Ultimately, mechanistic models of metal adsorption will probably supersede the simpler approaches outlined in Sects. 3.4.1 and 3.4.2. This will arise partly because of an increasing awareness of the importance of both fractionation in the solid phase and speciation in solution to accurately assess mobility, bioavailability and ecotoxicological risk of heavy metals in soil. In future, it will not be sufficient to predict Msoln to within an order of magnitude from broad empirical relationships, nor, as at present, to rely on measurement of total soil metal content in risk assessments.

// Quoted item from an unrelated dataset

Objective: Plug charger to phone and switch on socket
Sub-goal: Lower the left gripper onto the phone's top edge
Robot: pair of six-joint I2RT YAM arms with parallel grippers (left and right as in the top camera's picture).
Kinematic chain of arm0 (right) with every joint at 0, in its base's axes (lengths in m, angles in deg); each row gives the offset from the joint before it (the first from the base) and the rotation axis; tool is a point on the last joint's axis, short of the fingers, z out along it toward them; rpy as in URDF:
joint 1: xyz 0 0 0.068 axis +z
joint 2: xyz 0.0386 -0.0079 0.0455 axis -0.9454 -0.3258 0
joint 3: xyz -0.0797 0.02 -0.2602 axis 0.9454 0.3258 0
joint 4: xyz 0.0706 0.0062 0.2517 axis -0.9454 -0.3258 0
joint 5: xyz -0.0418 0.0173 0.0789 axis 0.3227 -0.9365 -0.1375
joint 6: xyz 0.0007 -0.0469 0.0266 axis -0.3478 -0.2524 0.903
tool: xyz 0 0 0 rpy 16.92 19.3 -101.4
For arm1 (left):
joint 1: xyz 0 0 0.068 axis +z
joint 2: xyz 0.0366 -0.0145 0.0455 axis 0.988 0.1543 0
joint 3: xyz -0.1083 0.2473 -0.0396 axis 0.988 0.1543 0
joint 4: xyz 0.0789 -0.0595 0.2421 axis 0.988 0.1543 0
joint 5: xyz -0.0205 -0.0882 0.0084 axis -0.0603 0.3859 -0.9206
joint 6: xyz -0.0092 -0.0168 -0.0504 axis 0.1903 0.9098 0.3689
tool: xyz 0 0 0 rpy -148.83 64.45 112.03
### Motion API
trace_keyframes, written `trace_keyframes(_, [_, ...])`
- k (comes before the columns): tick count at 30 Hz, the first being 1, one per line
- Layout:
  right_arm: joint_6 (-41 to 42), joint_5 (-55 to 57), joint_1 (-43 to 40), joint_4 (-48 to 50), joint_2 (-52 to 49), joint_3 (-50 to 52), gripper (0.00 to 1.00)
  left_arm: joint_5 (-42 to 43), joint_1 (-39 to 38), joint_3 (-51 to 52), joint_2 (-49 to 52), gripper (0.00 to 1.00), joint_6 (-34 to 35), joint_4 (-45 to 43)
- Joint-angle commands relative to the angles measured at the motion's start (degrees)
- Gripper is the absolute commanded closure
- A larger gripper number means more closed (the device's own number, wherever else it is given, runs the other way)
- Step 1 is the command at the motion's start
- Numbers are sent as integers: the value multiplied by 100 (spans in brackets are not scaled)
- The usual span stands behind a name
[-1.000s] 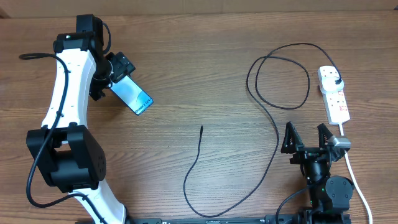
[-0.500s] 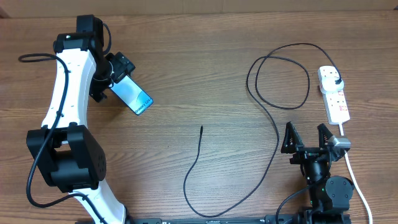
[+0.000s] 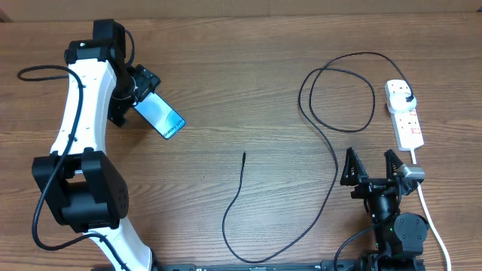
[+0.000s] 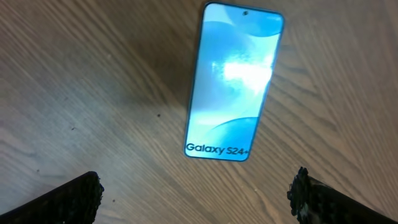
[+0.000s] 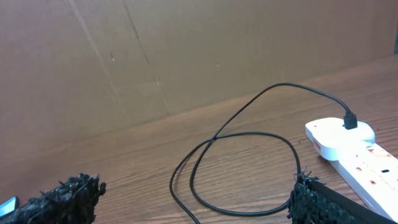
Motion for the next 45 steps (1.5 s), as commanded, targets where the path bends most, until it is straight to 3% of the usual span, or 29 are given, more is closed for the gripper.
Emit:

However, key to providing more effective mechanistic ‘assemblage’ models will be resolving some important underpinning processes.

4.4.1 Single Adsorbents

Aspects still requiring improvement include:

  1. (i)

    better characterisation of adsorption surface capacity – predicting or measuring the reactive surface area of Fe/Mn/Al oxides and the proportion of ‘active organic matter’ in both the solid and solution phases;

  2. (ii)

    developing better descriptions of adsorption on alumina-silicate clay edges and within ‘pillared’ clays;

  3. (iii)

    allowing for more complex ion-surface associations within existing surface-complexation models, such as ternary complexes in which specifically adsorbed anions bridge heavy metal associations with (Fe)oxides.

4.4.2 Multi-Phase Adsorbents

There is also a need for greater understanding of colloidal-molecular interactions between the individual metal adsorbents (FA/HA, Fe/Mn/Al oxides and silicate clays). There is evidence that the aggregate behaviour of organic-mineral assemblages is not simply additive, due partly to interacting electric field effects [122]; modelling the resulting effects on metal adsorption is an active research area [125, 126].

4.4.3 Reduction and Oxidation Processes

The integration of changing redox conditions into adsorption models has been neglected in the past, despite a clear qualitative understanding of its importance, and is likely to feature in future developments [100].

4.4.4 The ‘Slow Reaction’

Following early work integrating solid phase diffusion processes with surface complexation models [10] there is now the emergence of coupled ‘kinetic-adsorption’ models [18, 19, 37, 123].

4.4.5 Solution Speciation

Finally, in the solution phase, a greater appreciation of more complex metal speciation is emerging with evidence of slowly reactive metal in sub-micron sized particulates [69, 71] which might require a re-assessment of consequences for mobility and ecotoxicology.